New Woman Behind the Camera
Until 3 October at the Metropolitan Museum of Art, 1000 5th Avenue, Manhattan
The groundbreaking exhibition charts the work of 120 women who forged careers as photographers and contributed significantly to advances in the medium from the 1920s to the 1950s. The show brims with surprises, inviting viewers to reckon with blind spots in their understanding of that period. The exhibition is inflected not only by each woman’s unique story but by the social, political and economic tumult that framed much of their work, including the Great Depression, two world wars and the rise of Communism and Fascism. A section devoted to social documentary and reportage attest to the role of women photographers in recording critical events, and others explore topics like the “female gaze, avant-garde experimental photography and the rise of the fashion industry. Since most of the artists in the show are represented by just one or two photographs, the path to further research is wide open.

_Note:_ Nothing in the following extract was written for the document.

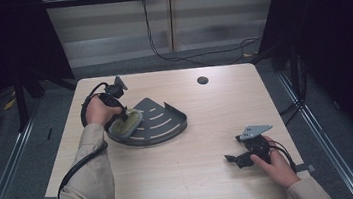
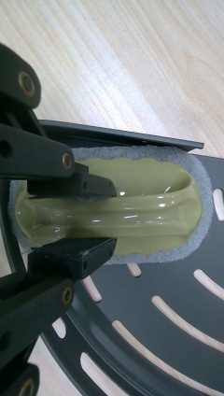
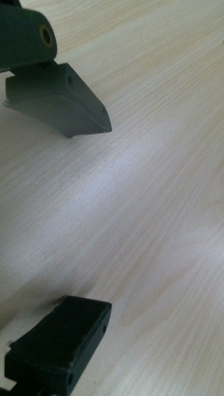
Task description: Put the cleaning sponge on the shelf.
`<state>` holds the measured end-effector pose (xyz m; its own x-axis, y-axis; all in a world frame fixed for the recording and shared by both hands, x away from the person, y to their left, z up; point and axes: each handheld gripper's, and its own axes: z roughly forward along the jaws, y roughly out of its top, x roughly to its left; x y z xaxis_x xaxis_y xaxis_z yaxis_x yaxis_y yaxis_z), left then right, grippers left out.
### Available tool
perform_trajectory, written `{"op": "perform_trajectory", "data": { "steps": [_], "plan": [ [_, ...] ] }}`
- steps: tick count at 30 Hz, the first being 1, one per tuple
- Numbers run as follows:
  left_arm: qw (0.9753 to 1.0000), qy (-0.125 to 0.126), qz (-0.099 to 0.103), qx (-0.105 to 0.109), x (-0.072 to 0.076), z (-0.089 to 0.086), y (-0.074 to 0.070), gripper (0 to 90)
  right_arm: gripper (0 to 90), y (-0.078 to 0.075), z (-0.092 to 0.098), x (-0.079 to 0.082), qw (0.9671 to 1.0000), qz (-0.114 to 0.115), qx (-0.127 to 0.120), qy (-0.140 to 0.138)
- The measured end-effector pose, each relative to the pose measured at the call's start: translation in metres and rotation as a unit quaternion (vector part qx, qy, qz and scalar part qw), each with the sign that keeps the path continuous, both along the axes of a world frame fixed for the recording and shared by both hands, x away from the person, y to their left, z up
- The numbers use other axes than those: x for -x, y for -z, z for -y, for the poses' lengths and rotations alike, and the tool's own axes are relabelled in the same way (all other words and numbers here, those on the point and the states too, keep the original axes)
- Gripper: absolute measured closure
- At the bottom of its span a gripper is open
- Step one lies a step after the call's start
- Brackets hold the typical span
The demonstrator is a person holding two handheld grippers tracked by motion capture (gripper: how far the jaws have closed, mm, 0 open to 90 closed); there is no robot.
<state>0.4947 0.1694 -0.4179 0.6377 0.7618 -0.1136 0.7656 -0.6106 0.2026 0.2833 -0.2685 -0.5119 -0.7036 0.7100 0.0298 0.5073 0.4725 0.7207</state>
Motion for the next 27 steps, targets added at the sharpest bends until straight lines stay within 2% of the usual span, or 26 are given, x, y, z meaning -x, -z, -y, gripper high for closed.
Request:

Wong Ping: Your Silent Neighbor
Until 3 October at the New Museum, 235 Bowery, Manhattan
The Hong Kong-based artist Wong Ping quickly rose to prominence for his dark and explicit animated films that address societal taboos and pressure through smart social commentary and colourful visuals. The first US survey dedicated to the artist, which fills the third floor of the New Museum, brings together a series of short films and other works, including a new 13-minute video commission made for the exhibition, that range from humorous to absurd. The narrative comes from the artist’s own written stories and aims to reveal aspirations and anxieties of everyday life. “I always describe my work as my diary, so you could say that I forgot to lock the diary and let people look in,” the artist told The Art Newspaper in a previous interview. “The works do not serve a single topic. It is actually like a mirror reflecting ridiculous moments from different angles.”
Stuart Davis in Havana
Until 13 August at Kasmin, 279 10th Avenue, Manhattan
As the Spanish flu swept the globe, the painter Stuart Davis caught the virus and left New York City to recuperate in Havana. This exhibition of 10 watercolours made in 1920 sing with bold, bright colours and flat representational shapes inspired by the Caribbean. It was a brief but “watershed moment for Davis”, says curator Priscilla Vail Caldwell, who worked closely with the artist’s estate to organise the show. Davis was one of the youngest painters exhibited in the inaugural Armory Show and “clearly synthesised all the influences from the Armory [while] allowing himself to experiment more boldly, to paint more freely”, she adds. The artist’s well-known love of music comes though on the paper with several of the works featuring figures who seem to move rhythmically though veils of color. The exhibition also presents materials documenting his trip like postcards, lottery tickets and his passport.